Deep Learning of Radiative Atmospheric Transfer with an Autoencoder
- URL: http://arxiv.org/abs/2207.10650v1
- Date: Thu, 21 Jul 2022 17:50:57 GMT
- Title: Deep Learning of Radiative Atmospheric Transfer with an Autoencoder
- Authors: Abigail Basener, Bill Basener
- Abstract summary: We create an autoencoder similar to denoising autoencoders treating the atmospheric affects as 'noise' and ground reflectance as truth per spectrum.

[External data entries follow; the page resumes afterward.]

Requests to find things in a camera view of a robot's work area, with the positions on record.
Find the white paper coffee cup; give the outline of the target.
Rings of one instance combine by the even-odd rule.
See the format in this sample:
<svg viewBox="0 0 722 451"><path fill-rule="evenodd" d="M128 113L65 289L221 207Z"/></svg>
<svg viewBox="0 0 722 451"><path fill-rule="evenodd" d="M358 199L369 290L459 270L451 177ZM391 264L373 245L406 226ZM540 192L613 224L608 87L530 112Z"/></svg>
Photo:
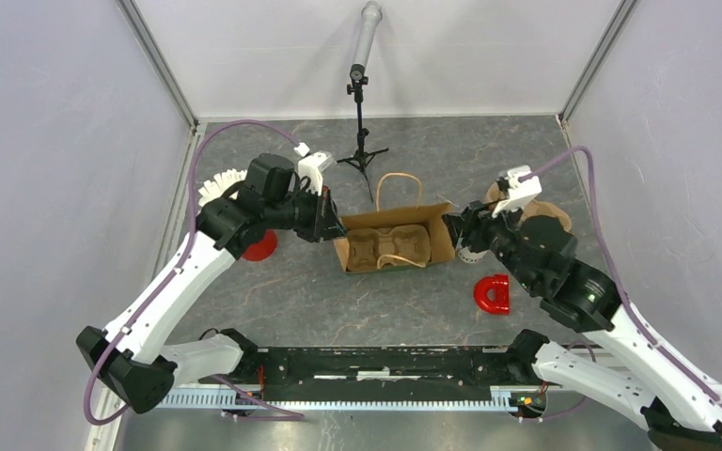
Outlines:
<svg viewBox="0 0 722 451"><path fill-rule="evenodd" d="M460 261L468 264L479 263L489 254L488 251L472 251L469 247L459 248L457 250L457 257Z"/></svg>

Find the single brown pulp cup carrier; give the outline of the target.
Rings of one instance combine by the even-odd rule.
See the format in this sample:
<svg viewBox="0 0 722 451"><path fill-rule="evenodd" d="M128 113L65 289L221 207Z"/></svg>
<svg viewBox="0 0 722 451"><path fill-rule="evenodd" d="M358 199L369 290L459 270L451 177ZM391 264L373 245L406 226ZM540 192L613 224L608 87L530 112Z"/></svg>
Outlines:
<svg viewBox="0 0 722 451"><path fill-rule="evenodd" d="M390 228L359 228L347 235L349 272L372 272L385 267L425 268L432 249L423 225L397 225Z"/></svg>

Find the green brown paper bag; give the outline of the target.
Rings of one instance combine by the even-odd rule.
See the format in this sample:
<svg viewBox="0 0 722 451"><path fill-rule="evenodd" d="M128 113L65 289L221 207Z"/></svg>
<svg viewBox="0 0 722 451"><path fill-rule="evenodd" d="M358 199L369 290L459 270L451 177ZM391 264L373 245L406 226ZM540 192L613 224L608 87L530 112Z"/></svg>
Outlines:
<svg viewBox="0 0 722 451"><path fill-rule="evenodd" d="M381 191L391 178L407 178L416 183L416 201L408 206L384 210ZM445 202L424 204L419 178L402 172L383 175L375 190L375 210L341 221L346 234L333 241L340 268L347 274L424 269L456 258L444 216L452 212Z"/></svg>

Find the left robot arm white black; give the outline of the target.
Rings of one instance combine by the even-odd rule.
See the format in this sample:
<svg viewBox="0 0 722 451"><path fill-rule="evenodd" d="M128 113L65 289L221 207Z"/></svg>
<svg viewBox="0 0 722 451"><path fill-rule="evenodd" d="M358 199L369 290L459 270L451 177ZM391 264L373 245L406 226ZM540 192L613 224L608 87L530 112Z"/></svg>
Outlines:
<svg viewBox="0 0 722 451"><path fill-rule="evenodd" d="M118 317L77 336L96 379L136 413L154 409L174 387L212 375L250 381L258 358L237 334L172 346L166 340L205 289L266 233L291 230L308 242L345 235L323 177L335 163L328 152L298 162L263 153L247 169L217 173L198 187L194 225L162 272Z"/></svg>

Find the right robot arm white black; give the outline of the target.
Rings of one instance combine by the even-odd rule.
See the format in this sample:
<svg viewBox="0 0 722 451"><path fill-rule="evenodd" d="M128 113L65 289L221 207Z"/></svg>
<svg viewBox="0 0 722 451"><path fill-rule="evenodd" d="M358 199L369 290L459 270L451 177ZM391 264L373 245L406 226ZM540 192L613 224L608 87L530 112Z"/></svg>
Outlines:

This process ideally could create an autoencoder that would separate atmospheric effects and ground reflectance in hyperspectral imagery.
- Score: 0.0
- License: http://creativecommons.org/licenses/by/4.0/
- Abstract: As electro-optical energy from the sun propagates through the atmosphere it
is affected by radiative transfer effects including absorption, emission, and
scattering. Modeling these affects is essential for scientific remote sensing
measurements of the earth and atmosphere. For example, hyperspectral imagery is
a form of digital imagery collected with many, often hundreds, of wavelengths
of light in pixel. The amount of light measured at the sensor is the result of
emitted sunlight, atmospheric radiative transfer, and the reflectance off the
materials on the ground, all of which vary per wavelength resulting from
multiple physical phenomena. Therefore measurements of the ground spectra or
atmospheric constituents requires separating these different contributions per
wavelength. In this paper, we create an autoencoder similar to denoising
autoencoders treating the atmospheric affects as 'noise' and ground reflectance
as truth per spectrum. We generate hundreds of thousands of training samples by
taking random samples of spectra from laboratory measurements and adding
atmospheric affects using physics-based modelling via MODTRAN
(http://modtran.spectral.com/modtran\_home) by varying atmospheric inputs. This
process ideally could create an autoencoder that would separate atmospheric
effects and ground reflectance in hyperspectral imagery, a process called
atmospheric compensation which is difficult and time-consuming requiring a
combination of heuristic approximations, estimates of physical quantities, and
physical modelling. While the accuracy of our method is not as good as other
methods in the field, this an important first step in applying the growing
field of deep learning of physical principles to atmospheric compensation in
hyperspectral imagery and remote sensing.